Georgia Law Kicks Off Partisan Battle Over Voting Rights. President Biden denounced it as “Jim Crow.”

A question looming over the last four years — whether Trumpism would outlast Trump — was answered emphatically with the passage of a new law in Georgia curbing voting access for state residents, redefining a national debate on terms dictated by the former president.

The measure, passed weeks after former President Donald J. Trump tried to overturn President Biden's victory in the state, was very much in line with Mr. Trump's false claims that expanded voter access had led to widespread fraud and, in turn, his defeat.

In a statement on Friday, Mr. Biden condemned the law as "un-American" and "Jim Crow in the 21st century."

"It's an atrocity," he told reporters outside the White House before leaving for Delaware. "If you want any indication that it has nothing to do with fairness, nothing to do with decency, they passed a law saying you can't provide water for people standing in line while they're waiting to vote. You don't need anything else to know that this is nothing but punitive, designed to keep people from voting."

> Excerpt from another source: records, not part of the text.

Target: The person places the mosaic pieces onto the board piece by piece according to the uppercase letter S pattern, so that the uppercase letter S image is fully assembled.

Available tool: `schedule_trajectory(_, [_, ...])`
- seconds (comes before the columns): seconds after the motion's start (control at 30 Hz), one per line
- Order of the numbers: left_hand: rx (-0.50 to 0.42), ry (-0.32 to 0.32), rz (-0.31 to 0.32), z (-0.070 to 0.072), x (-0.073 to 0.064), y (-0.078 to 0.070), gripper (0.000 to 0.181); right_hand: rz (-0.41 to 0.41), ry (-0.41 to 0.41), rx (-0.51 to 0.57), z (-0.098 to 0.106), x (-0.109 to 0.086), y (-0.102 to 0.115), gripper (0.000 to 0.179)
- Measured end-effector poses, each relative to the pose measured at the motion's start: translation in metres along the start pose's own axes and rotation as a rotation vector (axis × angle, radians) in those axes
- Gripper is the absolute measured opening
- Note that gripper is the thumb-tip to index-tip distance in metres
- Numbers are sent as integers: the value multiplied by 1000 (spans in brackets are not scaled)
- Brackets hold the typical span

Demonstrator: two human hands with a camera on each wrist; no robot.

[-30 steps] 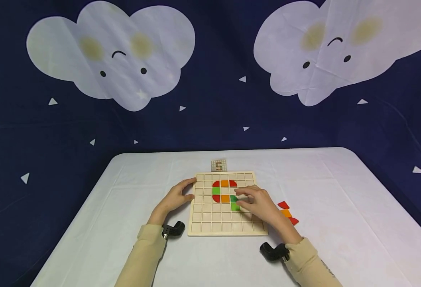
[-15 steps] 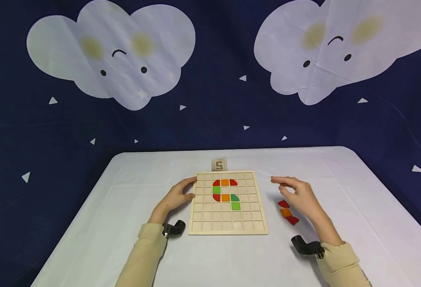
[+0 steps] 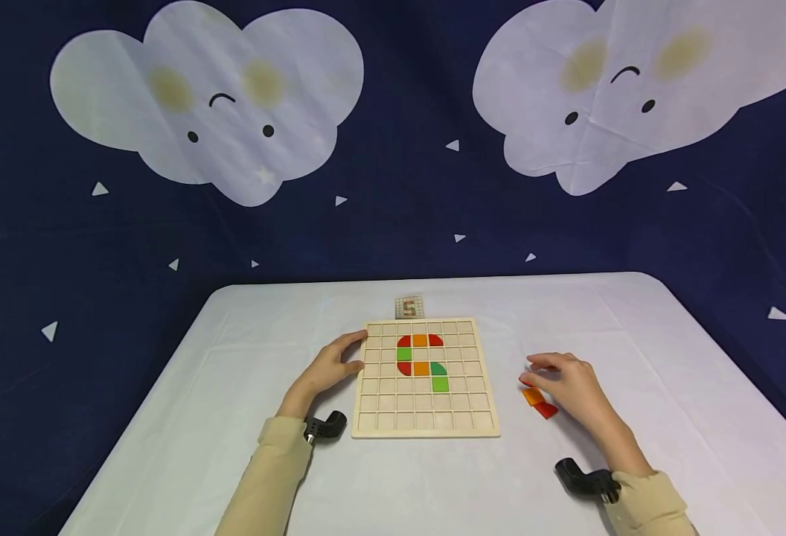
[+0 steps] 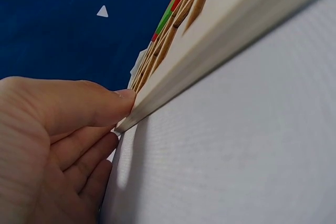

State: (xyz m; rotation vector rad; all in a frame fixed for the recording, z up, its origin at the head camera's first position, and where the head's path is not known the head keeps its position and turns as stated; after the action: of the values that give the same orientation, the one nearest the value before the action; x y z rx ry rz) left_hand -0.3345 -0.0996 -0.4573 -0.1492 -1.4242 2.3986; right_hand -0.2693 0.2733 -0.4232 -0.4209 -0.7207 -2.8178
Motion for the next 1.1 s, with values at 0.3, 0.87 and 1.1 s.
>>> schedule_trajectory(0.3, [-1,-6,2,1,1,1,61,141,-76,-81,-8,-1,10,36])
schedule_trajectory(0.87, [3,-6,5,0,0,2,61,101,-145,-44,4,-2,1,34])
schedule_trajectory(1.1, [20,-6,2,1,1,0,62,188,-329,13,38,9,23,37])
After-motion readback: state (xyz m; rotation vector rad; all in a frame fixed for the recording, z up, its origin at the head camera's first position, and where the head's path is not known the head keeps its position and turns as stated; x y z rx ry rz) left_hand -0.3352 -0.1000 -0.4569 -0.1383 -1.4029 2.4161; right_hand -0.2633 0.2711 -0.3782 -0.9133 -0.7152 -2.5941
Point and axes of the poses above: each hand's wrist, its own x-axis towards the middle knuckle, its own z-axis out of the back of the hand, y = z × x, the point moved 9 cm from there along x, towards the middle knuckle, and after that the axes turned 8 degrees about -x, right-handed, at the moved point
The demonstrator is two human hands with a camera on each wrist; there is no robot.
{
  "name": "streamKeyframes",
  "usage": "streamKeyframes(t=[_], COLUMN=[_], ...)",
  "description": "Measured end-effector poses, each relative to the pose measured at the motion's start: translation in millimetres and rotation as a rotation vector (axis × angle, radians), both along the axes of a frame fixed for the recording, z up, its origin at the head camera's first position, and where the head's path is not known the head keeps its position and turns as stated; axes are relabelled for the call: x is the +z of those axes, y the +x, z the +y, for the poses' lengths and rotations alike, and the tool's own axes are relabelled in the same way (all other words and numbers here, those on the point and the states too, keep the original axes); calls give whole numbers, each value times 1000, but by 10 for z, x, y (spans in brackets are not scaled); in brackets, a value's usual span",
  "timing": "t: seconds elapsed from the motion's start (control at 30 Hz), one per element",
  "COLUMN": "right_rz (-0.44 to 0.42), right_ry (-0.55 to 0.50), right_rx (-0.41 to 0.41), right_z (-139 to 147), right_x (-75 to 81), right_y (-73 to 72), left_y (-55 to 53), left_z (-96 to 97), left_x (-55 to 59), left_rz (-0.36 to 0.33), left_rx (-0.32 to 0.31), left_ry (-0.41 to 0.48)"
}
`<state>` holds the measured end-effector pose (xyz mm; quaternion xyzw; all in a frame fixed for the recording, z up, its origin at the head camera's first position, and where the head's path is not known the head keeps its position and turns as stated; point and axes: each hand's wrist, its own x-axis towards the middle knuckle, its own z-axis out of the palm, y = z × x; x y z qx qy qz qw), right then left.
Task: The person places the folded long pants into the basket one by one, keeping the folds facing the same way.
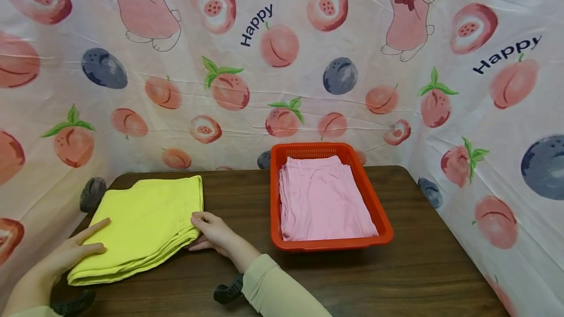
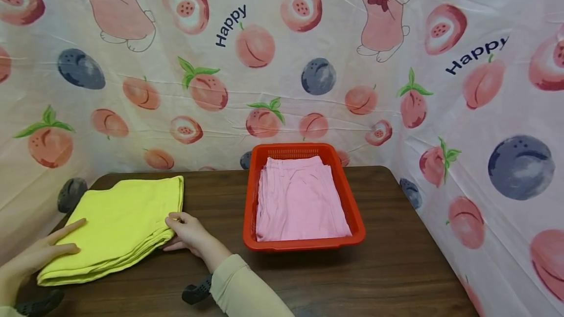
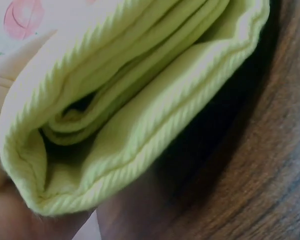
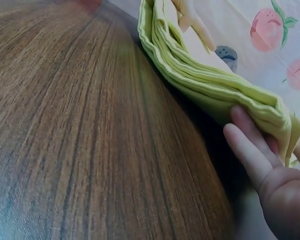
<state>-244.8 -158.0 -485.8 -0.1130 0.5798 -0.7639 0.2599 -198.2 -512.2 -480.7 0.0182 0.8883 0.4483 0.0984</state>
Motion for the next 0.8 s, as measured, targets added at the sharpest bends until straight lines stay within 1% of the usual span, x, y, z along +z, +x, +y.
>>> streamKeyframes(t=[0.07, 0.17, 0.33, 0.43, 0.6, 0.67, 0.8], right_rz=[1, 1, 3, 22, 52, 47, 44], right_ry=[19, 45, 60, 88, 183, 206, 231], right_rx=[-19, -43, -51, -70, -165, -206, -255], right_z=[-6, -24, -21, -16, -21, -25, -40], right_x=[-11, -23, -27, -44, -75, -74, -63], right_y=[3, 11, 19, 17, 35, 48, 61], left_y=[22, 56, 73, 88, 114, 114, 96], left_z=[-3, -8, -18, -19, -21, -19, 1], left_x=[-5, -20, -55, -79, -119, -123, -99], left_rz=[-12, -35, -44, -31, -10, -8, -5], left_rx=[-13, -5, 6, -6, -30, -33, -23], left_ry=[7, 27, 40, 63, 94, 89, 62])
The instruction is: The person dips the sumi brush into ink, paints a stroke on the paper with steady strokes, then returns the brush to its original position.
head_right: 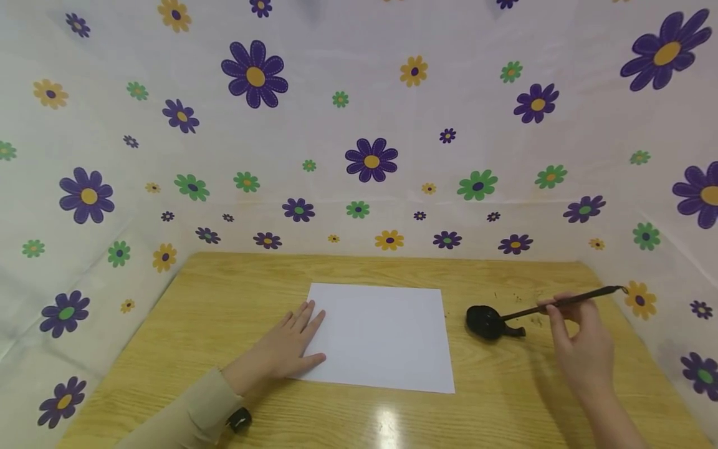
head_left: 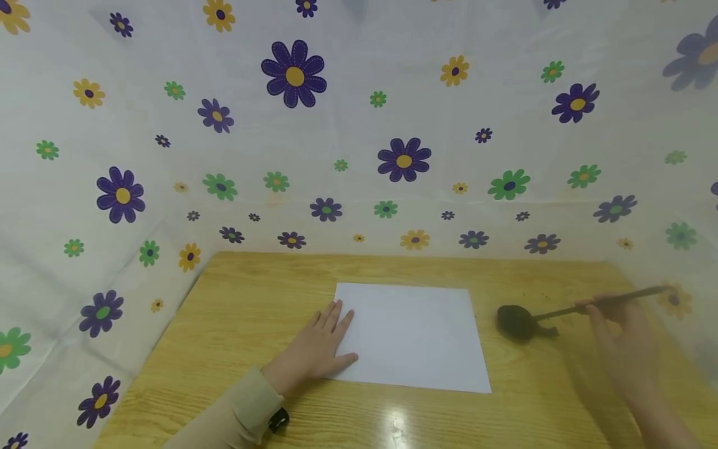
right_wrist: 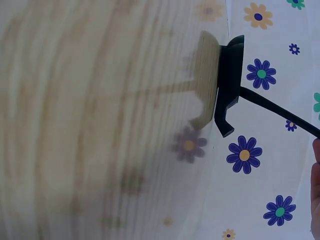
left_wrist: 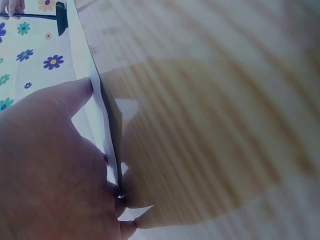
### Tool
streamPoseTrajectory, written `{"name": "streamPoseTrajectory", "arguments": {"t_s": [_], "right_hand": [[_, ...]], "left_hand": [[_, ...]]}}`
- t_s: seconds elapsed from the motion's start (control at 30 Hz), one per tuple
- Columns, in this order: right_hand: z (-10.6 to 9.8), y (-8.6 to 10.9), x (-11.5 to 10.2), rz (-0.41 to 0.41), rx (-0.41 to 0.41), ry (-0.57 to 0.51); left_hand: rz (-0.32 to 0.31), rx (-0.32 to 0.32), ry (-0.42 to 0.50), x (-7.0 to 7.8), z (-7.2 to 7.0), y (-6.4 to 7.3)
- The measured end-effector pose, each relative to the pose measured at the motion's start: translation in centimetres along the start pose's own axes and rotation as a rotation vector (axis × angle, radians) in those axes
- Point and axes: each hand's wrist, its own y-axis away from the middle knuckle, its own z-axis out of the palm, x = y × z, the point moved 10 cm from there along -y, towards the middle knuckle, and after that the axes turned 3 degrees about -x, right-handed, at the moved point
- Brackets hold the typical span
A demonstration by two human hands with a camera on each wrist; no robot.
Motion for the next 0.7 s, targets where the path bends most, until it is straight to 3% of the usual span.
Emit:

Asked after landing in Delaware whether the White House could do anything to safeguard voting rights in Georgia, the president responded: "Well, we're working on that right now. We don't know quite exactly what we can do at this point. The Justice Department's taking a look as well." He did not specify whether law enforcement officials were examining the new law itself.

The law, signed on Thursday by the Republican governor, Brian Kemp — who was browbeaten by Mr. Trump for not supporting the effort to overturn the election — introduces more rigid voter identification requirements for absentee balloting, limits drop boxes and expands the legislature's power over elections.

It will have an outsize impact on Black voters, who make up roughly one-third of Georgia's population and vote overwhelmingly Democratic.

The legislation followed Democratic victories that flipped the state at the presidential and Senate levels, and was part of a national push in Republican-controlled state legislatures for the most extensive contraction of voting access in generations.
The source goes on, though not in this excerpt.